Sandelin argues that, although the trial court could impose a sentence of two years of confinement, his sentence was excessive because of the lengthy probationary period which was imposed on top of the sentence of two years of confinement. See Sears v. State, 653 P.2d 349, 350 (Alaska App.1982) (sentence of five years with three years suspended excessive for a class C felony which could not be termed exceptional; court could not impose suspended time in addition to a two-year term of imprisonment).

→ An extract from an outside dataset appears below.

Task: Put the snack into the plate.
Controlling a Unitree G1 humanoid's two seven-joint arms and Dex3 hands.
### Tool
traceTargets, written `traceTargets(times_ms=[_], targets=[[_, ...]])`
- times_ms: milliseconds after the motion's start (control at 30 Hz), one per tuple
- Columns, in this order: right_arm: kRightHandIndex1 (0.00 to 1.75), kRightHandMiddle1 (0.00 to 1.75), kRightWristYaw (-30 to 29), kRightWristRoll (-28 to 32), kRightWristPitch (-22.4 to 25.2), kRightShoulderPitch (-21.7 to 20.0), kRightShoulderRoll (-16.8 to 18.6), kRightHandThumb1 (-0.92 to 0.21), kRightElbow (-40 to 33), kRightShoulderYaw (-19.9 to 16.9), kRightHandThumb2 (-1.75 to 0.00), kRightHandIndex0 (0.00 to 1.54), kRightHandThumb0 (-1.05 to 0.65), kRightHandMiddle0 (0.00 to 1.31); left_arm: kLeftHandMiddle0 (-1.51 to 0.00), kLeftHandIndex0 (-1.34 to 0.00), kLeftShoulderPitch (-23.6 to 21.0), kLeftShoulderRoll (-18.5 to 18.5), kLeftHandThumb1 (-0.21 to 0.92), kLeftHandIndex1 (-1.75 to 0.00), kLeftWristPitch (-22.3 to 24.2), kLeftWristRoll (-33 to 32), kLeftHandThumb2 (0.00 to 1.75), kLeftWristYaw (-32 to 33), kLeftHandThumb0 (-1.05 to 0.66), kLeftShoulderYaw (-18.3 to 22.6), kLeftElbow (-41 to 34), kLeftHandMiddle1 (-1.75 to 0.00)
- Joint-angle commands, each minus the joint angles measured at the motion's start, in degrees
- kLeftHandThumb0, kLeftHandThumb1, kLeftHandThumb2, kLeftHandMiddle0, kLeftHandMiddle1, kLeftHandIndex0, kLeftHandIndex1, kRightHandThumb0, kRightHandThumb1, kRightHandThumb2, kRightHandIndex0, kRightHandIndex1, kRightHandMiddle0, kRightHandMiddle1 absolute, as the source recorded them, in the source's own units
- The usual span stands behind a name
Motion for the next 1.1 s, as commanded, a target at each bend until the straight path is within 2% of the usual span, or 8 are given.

We believe that the reasons which Judge Hodges gave for finding this case to be exceptional are well-founded. Judge Hodges pointed out that Sandelin had seized his children in direct defiance of a court order that he was not to contact his children. Sandelin’s action in seizing custody of his children was well-planned. He managed to maintain custody of the children for over one year, and took the children out of the State of Alaska. When he was finally apprehended, Sandelin refused to cooperate by giving authorities information concerning where the children were located. Judge Hodges found that this offense was among one of the worst cases of custodial interference. He concluded that Sandelin probably would not engage in criminal conduct which was not related to the custody of his children or his relationship to his former wife. However, it was important to Sandelin to have continued contact with his children and Judge Hodges reasoned that it was necessary for the court to make sure that Sandelin would have substantial incentive to follow future court orders concerning the custody of his children. We believe that the evidence supports the conclusion that this was an exceptional case and that it was necessary to impose a substantial suspended sentence in order to deter Sandelin from future criminal violations. We accordingly find that the sentence which Judge Hodges imposed was not clearly mistaken.
The sentence is AFFIRMED.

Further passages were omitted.